L'Argentine, pays dont la population se dit catholique à 91%, est devenue jeudi à l'aube le premier pays d'Amérique latine à autoriser le mariage homosexuel.
Le texte de loi, soutenu par le gouvernement de centre-gauche de la présidente Cristina Kirchner, a été adopté de justesse au Sénat et modifie le Code Civil : la formule "mari et femme" a été remplacée par le terme "les contractants". Les mariés pourront en outre adopter des enfants et avoir accès aux mêmes droits : sécurité sociale, allocations ou jours de congé liés à la vie familiale.

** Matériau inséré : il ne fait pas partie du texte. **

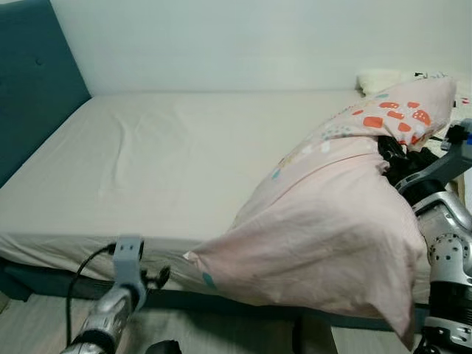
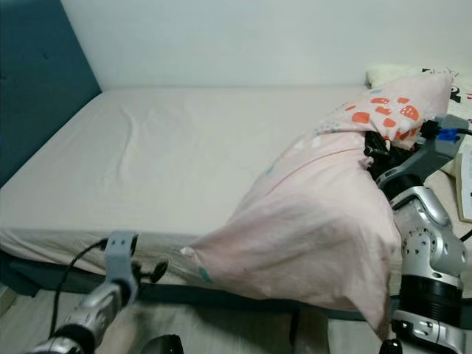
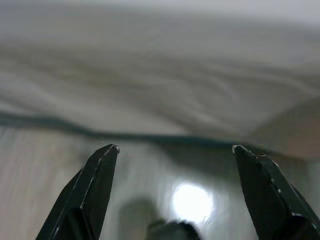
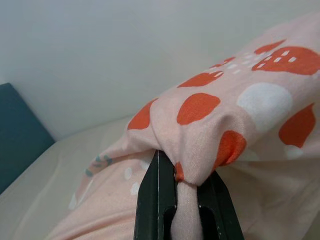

L’Eglise catholique, très influente dans le pays, a tout fait pour empêcher l’adoption de cette loi : une grande mobilisation a été organisée face au Congrès le 13 juillet, veille du débat au Sénat, accompagnée d’une demande de référendum, en vain.
Une tendance de fond
L'Argentine devient ainsi le premier pays à autoriser le mariage homosexuel en Amérique latine et le dixième au monde à le faire sur tout son territoire. après les Pays-Bas, la Belgique, l'Espagne, le Canada, l'Afrique du sud, la Norvège, la Suède, le Portugal et l'Islande.
Cette décision accentue une évolution de fond : les pays latins, pourtant très croyants, se convertissent au mariage homosexuel. L’Espagne, le Portugal et la ville de Mexico l’autorisent, le Colombie et le Venezuela ont créé des formes de PACS. A l’opposé, les pays anglo-saxons, supposés plus libéraux, se montrent encore méfiant, à l’exception des pays scandinaves et du Canada.
Au-delà des minorités, une question religieuse
Les pays latins sont-ils plus ouverts sur les questions des minorités sexuelles ? "C’est un paradoxe apparent", analyse Daniel van Eeuwen, directeur délégué de l’IEP d’Aix-en-Provence et du Centre des Amériques Sciences Po Aix.
"Cette modernisation est incontestablement areligieuse. Elle n’est pas anti-religieuse, mais il y a une prise de distance avec les prescriptions religieuses", poursuit-il. La reconnaissance du mariage homosexuel n’est donc pas qu’une affaire de sexualité, c’est aussi une question de rapport avec l’Eglise.
La société argentine demeure profondément croyante mais elle commence à établir une distinction entre les mœurs de sa société et les questions spirituelles. "Mais les Eglises continueront de lutter" pour garder la main sur les questions de société, prévient Daniel van Eeuwen.